> WHAT TO WORK ON
For this exercise, write out only the lines of the entries below from the one with "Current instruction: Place" up to and including the one with "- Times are", exactly as they are. Pictures stay out.

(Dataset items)
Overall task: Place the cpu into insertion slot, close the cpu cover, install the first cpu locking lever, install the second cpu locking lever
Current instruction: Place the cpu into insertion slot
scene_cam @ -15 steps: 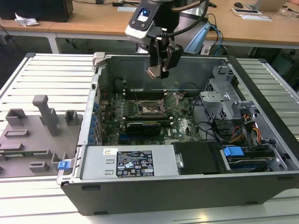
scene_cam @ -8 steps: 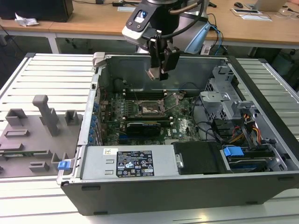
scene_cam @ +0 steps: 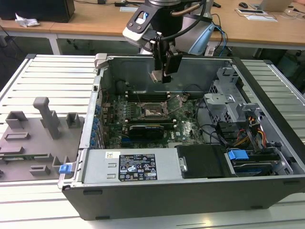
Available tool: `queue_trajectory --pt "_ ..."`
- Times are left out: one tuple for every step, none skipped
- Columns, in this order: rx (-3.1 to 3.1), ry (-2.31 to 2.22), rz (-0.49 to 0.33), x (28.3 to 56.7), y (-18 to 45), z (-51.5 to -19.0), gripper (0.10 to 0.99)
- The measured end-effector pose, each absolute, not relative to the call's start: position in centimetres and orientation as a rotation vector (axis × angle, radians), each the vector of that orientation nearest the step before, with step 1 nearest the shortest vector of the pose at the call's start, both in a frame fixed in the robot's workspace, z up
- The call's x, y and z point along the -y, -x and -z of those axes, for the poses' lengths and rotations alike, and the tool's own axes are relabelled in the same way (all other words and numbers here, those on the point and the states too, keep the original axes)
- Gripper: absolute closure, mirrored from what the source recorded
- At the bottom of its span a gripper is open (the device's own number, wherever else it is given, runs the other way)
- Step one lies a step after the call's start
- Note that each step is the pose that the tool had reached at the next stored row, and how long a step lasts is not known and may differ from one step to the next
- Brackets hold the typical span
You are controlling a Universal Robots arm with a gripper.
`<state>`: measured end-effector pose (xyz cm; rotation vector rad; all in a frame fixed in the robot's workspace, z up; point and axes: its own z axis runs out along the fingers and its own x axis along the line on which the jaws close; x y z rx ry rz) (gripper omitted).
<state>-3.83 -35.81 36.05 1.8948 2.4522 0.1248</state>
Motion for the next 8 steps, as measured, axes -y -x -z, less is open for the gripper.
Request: queue_trajectory --pt "-2.452 -1.895 -0.125 35.81 3.83 -36.02 0.545" --pt "-2.452 -1.895 -0.125 35.81 3.83 -35.96 0.545" --pt "-2.452 -1.895 -0.125 35.81 3.83 -35.91 0.545" --pt "-2.452 -1.895 -0.125 35.81 3.83 -35.87 0.545" --pt "-2.452 -1.895 -0.125 35.81 3.83 -35.80 0.545" --pt "-2.452 -1.895 -0.125 35.81 3.83 -35.73 0.545" --pt "-2.452 -1.895 -0.125 35.81 3.83 -35.66 0.545" --pt "-2.452 -1.895 -0.125 35.81 3.83 -35.57 0.545"
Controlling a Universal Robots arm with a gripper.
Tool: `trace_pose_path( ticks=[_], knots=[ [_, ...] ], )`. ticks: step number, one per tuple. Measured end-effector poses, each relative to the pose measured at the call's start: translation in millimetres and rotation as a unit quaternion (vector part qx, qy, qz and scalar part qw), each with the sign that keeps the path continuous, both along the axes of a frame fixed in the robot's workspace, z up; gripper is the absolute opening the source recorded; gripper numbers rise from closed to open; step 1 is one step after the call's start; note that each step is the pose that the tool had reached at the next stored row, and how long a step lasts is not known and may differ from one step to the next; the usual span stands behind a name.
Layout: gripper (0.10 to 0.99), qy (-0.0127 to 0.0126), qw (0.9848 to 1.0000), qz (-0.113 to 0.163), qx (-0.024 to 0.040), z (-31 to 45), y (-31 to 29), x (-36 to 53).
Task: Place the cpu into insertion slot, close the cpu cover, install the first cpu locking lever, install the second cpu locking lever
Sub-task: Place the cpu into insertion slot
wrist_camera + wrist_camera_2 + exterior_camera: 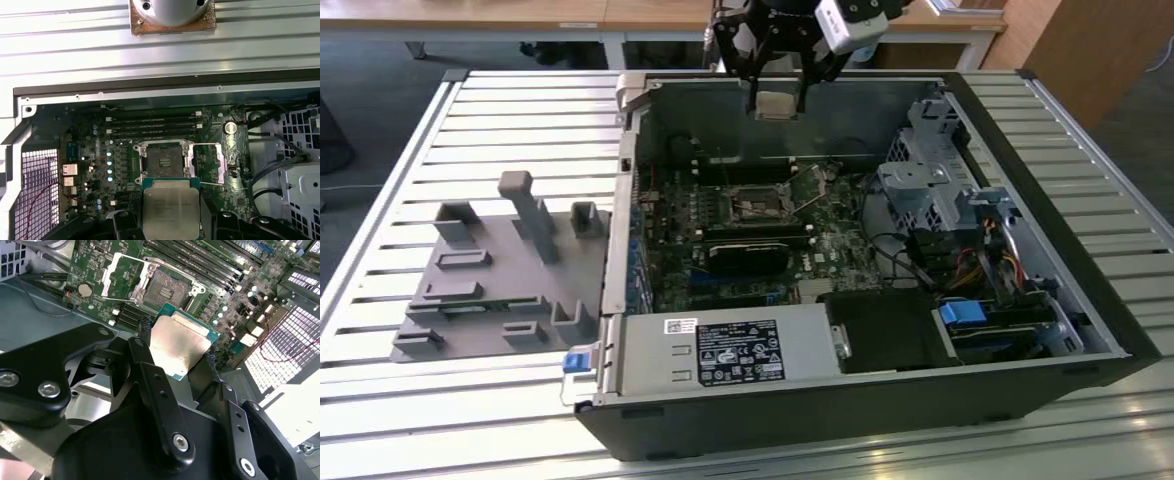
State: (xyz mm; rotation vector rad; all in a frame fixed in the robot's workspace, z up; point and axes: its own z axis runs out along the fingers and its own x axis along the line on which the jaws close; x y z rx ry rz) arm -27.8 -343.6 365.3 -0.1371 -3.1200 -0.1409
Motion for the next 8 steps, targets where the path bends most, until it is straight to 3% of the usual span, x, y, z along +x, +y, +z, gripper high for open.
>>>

> WRITTEN SOLUTION
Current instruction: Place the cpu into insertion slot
scene_cam @ -15 steps: 
scene_cam @ -8 steps: 
scene_cam @ +0 steps: 
Available tool: `queue_trajectory --pt "_ ..."`
- Times are left out: one tuple for every step, none skipped

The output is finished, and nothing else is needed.